Team AIBO

Brian Bentow - Yu-min Kim - Joshua Lewis

Introduction Set Up Progress Responsibilities

AIBO ERS-7M2 Team AIBO used Sony's ERS-7M2 robotic dog as a platform to learn robotics. We incorporated some of the AIBO's sensors, which include a camera, IR, microphone, and touch sensors, into behaviors that involve object discovery and object tracking. Over the course of this project, our goals changed based on our experiences. For the first half of the semester, we spent most of our time researching prior work with the AIBO, setting up our development environment, and completing a few CMU RoboBits labs. For the second semester, we decided to create a behavior that relied primarily on camera input to find the ball and kick it into the goal.
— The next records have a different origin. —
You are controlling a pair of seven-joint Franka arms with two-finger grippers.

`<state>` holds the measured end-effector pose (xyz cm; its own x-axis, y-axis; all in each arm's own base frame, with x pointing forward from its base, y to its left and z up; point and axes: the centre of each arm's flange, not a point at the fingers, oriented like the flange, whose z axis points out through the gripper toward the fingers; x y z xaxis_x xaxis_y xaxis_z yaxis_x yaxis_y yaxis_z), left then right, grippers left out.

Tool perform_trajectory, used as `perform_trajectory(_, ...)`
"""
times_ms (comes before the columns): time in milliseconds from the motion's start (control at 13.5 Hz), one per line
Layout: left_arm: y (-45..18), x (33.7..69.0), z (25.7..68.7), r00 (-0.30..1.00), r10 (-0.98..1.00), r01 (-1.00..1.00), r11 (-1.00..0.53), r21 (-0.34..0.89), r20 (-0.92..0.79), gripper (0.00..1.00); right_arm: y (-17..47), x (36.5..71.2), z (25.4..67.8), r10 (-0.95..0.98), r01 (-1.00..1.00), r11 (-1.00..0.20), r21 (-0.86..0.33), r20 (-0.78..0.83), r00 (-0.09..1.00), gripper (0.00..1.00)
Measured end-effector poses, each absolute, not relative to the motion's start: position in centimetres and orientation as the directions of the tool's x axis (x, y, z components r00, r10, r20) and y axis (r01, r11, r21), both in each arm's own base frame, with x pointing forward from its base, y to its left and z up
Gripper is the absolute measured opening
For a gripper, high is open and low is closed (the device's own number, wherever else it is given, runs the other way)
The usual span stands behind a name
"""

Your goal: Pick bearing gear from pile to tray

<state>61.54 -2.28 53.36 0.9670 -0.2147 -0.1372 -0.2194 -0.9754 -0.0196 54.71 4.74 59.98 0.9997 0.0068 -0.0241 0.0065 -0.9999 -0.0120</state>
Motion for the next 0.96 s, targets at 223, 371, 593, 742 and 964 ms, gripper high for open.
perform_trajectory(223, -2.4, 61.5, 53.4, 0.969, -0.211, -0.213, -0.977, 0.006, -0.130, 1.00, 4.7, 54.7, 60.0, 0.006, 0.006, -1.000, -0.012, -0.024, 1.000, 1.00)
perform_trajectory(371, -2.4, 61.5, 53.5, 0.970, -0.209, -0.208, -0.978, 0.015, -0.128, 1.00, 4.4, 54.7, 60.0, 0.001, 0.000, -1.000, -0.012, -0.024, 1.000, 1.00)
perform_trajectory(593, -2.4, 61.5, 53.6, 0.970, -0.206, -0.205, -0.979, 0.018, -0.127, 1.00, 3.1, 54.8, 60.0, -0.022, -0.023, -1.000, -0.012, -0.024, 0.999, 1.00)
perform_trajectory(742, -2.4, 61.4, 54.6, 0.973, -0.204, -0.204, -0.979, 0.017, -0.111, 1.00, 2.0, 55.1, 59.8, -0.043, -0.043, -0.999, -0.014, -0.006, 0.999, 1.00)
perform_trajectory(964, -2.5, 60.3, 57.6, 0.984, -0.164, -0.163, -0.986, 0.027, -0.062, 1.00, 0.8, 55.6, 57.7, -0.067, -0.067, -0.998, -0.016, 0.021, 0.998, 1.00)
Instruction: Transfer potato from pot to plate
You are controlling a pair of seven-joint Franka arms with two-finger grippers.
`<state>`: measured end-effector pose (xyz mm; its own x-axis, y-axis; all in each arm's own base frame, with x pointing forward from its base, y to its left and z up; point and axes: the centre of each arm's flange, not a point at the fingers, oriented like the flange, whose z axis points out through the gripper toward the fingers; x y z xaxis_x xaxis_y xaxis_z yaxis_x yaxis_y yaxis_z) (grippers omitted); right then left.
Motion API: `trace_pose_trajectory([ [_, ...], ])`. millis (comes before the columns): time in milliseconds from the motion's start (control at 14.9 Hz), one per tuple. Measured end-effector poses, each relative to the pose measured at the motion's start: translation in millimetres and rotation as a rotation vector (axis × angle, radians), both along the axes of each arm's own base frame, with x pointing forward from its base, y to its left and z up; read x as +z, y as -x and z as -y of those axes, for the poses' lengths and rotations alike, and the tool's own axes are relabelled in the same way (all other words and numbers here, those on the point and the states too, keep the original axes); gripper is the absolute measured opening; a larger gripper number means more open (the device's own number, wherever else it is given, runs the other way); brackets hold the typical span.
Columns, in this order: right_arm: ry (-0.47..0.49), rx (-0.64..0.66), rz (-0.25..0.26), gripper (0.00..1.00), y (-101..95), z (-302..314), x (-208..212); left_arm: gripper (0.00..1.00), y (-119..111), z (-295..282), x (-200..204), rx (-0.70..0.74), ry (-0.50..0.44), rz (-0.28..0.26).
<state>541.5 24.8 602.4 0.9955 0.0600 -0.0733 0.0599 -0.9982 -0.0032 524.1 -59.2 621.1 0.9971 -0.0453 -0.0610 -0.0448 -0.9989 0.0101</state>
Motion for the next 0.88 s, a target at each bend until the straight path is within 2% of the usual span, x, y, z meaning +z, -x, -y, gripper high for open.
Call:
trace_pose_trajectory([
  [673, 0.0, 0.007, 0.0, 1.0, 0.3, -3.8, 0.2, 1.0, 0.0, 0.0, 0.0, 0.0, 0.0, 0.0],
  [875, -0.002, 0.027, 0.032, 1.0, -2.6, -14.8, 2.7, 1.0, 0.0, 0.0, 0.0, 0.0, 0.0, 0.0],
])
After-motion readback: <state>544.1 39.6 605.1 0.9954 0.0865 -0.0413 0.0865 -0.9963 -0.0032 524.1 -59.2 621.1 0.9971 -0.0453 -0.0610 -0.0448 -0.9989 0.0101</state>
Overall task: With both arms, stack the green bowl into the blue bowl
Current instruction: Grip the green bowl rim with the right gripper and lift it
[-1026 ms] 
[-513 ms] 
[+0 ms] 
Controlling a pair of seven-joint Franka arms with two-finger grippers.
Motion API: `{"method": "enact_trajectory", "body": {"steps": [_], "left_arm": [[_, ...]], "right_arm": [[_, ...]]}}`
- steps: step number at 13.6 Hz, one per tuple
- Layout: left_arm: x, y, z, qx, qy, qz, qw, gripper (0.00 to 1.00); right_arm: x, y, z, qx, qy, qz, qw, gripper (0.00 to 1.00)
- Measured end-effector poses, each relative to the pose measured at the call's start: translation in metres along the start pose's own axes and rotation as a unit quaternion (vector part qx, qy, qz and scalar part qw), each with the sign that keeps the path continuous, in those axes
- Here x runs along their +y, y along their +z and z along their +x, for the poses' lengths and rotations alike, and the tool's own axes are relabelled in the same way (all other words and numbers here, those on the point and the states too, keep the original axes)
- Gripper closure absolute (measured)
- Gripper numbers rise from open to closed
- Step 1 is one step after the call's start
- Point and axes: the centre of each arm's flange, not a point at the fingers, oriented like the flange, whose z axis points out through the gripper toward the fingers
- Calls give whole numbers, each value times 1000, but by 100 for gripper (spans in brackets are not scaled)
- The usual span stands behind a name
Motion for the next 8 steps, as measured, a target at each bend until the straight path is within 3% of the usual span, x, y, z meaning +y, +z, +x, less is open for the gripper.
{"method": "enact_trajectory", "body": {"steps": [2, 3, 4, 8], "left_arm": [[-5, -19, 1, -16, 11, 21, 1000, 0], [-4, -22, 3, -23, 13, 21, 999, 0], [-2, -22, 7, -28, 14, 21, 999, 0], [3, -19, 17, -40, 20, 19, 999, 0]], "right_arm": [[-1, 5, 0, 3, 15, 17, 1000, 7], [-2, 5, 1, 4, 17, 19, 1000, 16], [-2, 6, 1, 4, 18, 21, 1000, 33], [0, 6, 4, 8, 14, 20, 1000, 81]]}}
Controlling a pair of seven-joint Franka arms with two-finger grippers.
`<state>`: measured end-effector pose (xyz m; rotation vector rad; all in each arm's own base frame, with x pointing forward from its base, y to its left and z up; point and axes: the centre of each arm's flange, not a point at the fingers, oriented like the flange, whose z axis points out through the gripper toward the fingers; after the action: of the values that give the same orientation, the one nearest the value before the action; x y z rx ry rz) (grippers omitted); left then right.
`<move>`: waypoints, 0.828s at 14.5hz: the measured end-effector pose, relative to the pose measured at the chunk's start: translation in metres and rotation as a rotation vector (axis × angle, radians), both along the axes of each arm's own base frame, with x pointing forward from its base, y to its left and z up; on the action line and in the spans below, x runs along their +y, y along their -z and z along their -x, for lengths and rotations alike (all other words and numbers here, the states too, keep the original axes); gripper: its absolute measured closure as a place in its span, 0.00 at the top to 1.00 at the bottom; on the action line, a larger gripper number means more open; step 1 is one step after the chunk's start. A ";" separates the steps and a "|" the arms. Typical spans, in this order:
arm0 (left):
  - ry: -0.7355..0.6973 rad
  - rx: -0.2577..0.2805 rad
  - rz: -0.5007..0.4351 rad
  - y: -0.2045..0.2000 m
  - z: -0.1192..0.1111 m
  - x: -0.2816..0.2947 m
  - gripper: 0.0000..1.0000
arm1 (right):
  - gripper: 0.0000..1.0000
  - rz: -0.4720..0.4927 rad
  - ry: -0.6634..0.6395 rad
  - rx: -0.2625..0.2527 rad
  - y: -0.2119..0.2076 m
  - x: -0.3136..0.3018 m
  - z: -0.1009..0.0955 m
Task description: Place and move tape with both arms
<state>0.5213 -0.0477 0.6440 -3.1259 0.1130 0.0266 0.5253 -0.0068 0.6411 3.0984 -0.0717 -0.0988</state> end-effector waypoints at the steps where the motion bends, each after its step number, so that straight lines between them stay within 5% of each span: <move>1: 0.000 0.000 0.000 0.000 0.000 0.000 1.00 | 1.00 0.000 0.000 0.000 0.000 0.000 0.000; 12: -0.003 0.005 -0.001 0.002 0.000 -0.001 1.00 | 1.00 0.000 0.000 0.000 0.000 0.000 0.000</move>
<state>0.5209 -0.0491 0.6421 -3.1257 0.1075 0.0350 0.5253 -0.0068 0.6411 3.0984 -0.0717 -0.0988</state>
We used the CMPACK development framework for the majority of our implementation. We also evaluated the OPEN-R SDK and other accessory tools from Sony such as the Remote Framework and R-CODE (also available from the OPEN-R site).

Approach

In the first 7 weeks, we read papers that can be found on the CMU RoboBits website, watched Robocup videos, and completed a few of the labs from the RoboBits course. During this time, we set up our development environment and surmounted many hardware/software issues. After the first half of the semester, we decided to take on the non-trivial task of creating the Follow Ball and Score Goal behaviors. As promised, we implemented a functional Score Goal behavior without having to rely on computationally intensive algorithms like Monte Carlo localization.

Notes On Readings

Touretzky(8) has implemented a neural network-based learning algorithm on the AIBO that was able to generalize over time and solve the negative patterning problem. Our AIBO implements lower level functions such as visual servoing in a style similar to Brooks'(1) methods--there is not much state interfering in the sense-act loop. Unlike Horswill(3) we localize via the AIBO ball, rather than known architectural features. Unlike Vaughan(9) we did not use a potential field method to guide our robot. Though the AIBO has a few repeated components (foot sensors, front legs, back legs), it does not have a modular design like those found in Yim(10). Since our AIBO's field does not have obstacles, we did not use Moravec's (5) evidence grids for obstacle avoidance, and we did not use Fox's (2) MCL algorithm to localize within the field.

References

  1. R. Brooks. Achieving artificial intelligence through building robots. 1986.
  2. D. Fox, W. Burgard, F. Dellaert, S. Thrun. Monte Carlo Localization: Efficient Position Estimation for Mobile Robots. 1999.
  3. I. Horswill. The Polly System.
  4. S. Lenser, M. Veloso. Automatic Detection and Response to Environmental Change.
  5. H. Moravec. Robot Evidence Grids.
  6. H. Moravec. Robots, After All.
  7. I. Nourbakhsh, R. Powers, and S. Birchfield. DERVISH An Office-Navigating Robot. 1995
  8. D. Touretzky, N. Daw, and E. Tira-Thompson. Combining configural and TD learning on a robot. 2002.
  9. R. Vaughan, N. Sumpter, A. Frost, and S. Cameron. Experiments in automatic flock control.
  10. M. Yim, D. Duff, and K. Roufas. PolyBot: a Modular Reconfigurable Robot. 2000.